Feisty women detectives who can solve crimes, but have trouble handling their personal lives seems to be a good formula for mystery.  Before I got hooked on Julia Spencer Fleming’s Clare Ferguson series, I had found Elly Griffiths’ Ruth Galloway, the British  forensic archeologist.  The cliffhanger at the end of the second book included the results of a romance with the local handsome  – and married – detective.
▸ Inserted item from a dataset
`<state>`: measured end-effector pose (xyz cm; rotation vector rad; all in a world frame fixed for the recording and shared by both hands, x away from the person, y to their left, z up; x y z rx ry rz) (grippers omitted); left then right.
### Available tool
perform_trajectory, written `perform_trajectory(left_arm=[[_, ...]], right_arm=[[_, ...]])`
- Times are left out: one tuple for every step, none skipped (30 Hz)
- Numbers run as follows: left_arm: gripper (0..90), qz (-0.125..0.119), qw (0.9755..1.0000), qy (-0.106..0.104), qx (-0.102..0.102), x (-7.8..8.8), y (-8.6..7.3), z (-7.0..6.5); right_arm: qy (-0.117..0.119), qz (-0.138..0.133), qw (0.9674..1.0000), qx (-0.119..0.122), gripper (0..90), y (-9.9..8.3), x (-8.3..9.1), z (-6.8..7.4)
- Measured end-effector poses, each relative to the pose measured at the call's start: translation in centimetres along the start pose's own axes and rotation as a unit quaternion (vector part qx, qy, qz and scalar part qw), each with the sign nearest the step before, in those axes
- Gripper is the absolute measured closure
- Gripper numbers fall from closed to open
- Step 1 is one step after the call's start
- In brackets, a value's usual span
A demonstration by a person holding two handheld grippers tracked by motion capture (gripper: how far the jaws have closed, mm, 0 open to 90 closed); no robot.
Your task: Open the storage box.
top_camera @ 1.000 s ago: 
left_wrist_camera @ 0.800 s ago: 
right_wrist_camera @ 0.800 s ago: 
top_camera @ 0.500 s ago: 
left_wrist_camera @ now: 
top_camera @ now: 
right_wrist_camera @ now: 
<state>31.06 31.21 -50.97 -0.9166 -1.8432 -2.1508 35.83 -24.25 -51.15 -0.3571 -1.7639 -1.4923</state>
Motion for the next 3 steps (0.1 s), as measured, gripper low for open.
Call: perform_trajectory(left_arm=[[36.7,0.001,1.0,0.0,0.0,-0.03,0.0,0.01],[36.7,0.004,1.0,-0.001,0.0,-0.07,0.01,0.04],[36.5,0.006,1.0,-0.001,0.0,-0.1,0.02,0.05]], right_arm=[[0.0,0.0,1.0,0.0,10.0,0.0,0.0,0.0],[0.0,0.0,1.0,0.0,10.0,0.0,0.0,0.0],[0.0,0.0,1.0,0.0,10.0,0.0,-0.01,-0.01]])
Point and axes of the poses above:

Thanks to a friend who reminded me of the third book in this series – The House at Sea’s End is offering the next installment to the personal drama, and with more murders to be solved.

With the backdrop of the cold British cliffs of Norfolk, Ruth leads an investigation of six dead bodies, but this time she’s a single mother, juggling “babyminders”  and her career.  Griffiths fills in the backstory with references to her first two books, but the relationships are easy to decipher without reminders of past crimes solved.  Solving the many murders is fun with World War II espionage and a secret message Ruth cracks by deciphering a dead man’s code – but the romance is better.

Not a long wait to find out what happens next with Ruth Galloway and Harry Nelson – Griffiths has another mystery in the series to be published soon – The House of Bones – more progress on the romance and more murders to be solved.  If you like Clare’s mystery/romance escapades, you might enjoy Ruth too.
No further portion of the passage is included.